With this in mind, Talking Pictures TV is showing, from the 17th January 2025, Doomwatch. Transmitted between 1970 and 1972 on BBC One, Doomwatch was a science fiction/thriller series about a government organisation set up to monitor science which could be harmful to the environment or to mankind. The significance for the DWC is that the series was created by Kit Pedler and Gerry Davies, the creators of the Cybermen.
The series (initially) stars John Paul as Doctor Quist the head of the organisation; Simon Oats as John Ridge, the action man; and a very young Robert Powell as Toby Wren, a very keen scientist. Also, look out for an appearance by Patrick Troughton in the episode, In the Dark.

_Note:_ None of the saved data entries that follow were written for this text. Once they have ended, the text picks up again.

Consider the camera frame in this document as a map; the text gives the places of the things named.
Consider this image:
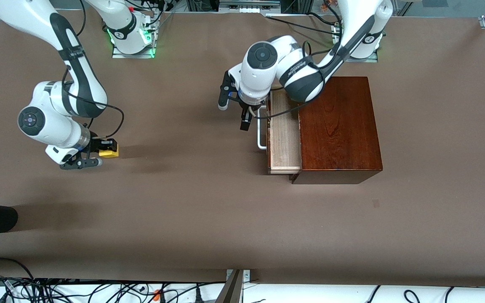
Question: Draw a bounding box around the dark brown wooden cabinet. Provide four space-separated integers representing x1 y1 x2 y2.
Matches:
290 76 384 185

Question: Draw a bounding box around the wooden drawer with white handle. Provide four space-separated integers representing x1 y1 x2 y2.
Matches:
257 86 303 175

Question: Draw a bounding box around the long black table cable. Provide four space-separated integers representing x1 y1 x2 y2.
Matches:
266 15 340 36

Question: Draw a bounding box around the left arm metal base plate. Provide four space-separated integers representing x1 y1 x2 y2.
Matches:
344 48 379 63

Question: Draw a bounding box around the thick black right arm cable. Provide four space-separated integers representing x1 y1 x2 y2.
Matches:
59 63 124 139

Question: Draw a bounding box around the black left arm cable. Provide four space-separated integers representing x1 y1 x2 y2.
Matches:
254 0 346 120

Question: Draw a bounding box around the black cable tangle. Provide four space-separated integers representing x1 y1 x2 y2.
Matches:
0 276 226 303

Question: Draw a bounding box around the yellow cube block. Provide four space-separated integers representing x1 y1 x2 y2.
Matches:
99 142 120 159

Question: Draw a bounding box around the white power strip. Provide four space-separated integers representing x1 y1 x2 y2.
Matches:
219 0 282 14

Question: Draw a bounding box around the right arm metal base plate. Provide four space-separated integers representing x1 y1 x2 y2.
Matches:
112 40 156 59

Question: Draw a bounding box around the silver corner bracket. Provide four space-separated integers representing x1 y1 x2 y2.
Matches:
226 269 251 283

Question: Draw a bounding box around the aluminium profile bar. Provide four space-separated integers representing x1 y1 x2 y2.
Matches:
215 269 244 303

The stories tended to have one foot in reality but could deliver a fantastical element. One episode features intelligent rats (Tomorrow the Rat) and the first episode features a virus that attacks plastic (The Plastic Eaters) which, incidentally, was broadcast around a month after Spearhead from Space. Anti-plastic?
As I alluded to earlier, Doomwatch also suffered from the junking scourge that affected 1960s Doctor Who. Of the thirty-eight episodes made, only twenty-four survive with only series two completely intact.
What will be interesting is whether the episode Sex and Violence, from series three, will be shown as this was never transmitted on the show’s original run and, to my knowledge, has not been broadcast anywhere else. It would be interesting to see what all the fuss was about.
Doomwatch begat two spin-offs in subsequent years; a feature film in 1972 starring Ian Bannan and Judy Geeson, with original TV cast members reduced to cameo appearances. This concerned the fallout from toxic waste dumping off of a remote island.
The second was a one-off TV movie – Doomwatch: Winter Angel – starring Trevor Eve (he of Shoestring fame) as original character Neil Tannahil in 1999 on the then-new Channel 5. This featured the creation of an artificial black hole to use as a power source. A rather grim and pessimistic ending to that one, if I recall correctly.
Clearly, Doomwatch is as relevant today as it was all those years ago and, quite honestly with the constant concerns about the environment, social media, radio/wi-fi waves, and plastic waste, I’m very surprised that there isn’t an equivalent thriller now. The closest we’ve had was Patrick Stewart and Ashley Jensen’s Eleventh Hour, but that was nearly twenty years ago!
Doomwatch is on Talking Pictures TV from 17th January 2025 as part of Caroline Munroe’s Cellar Club.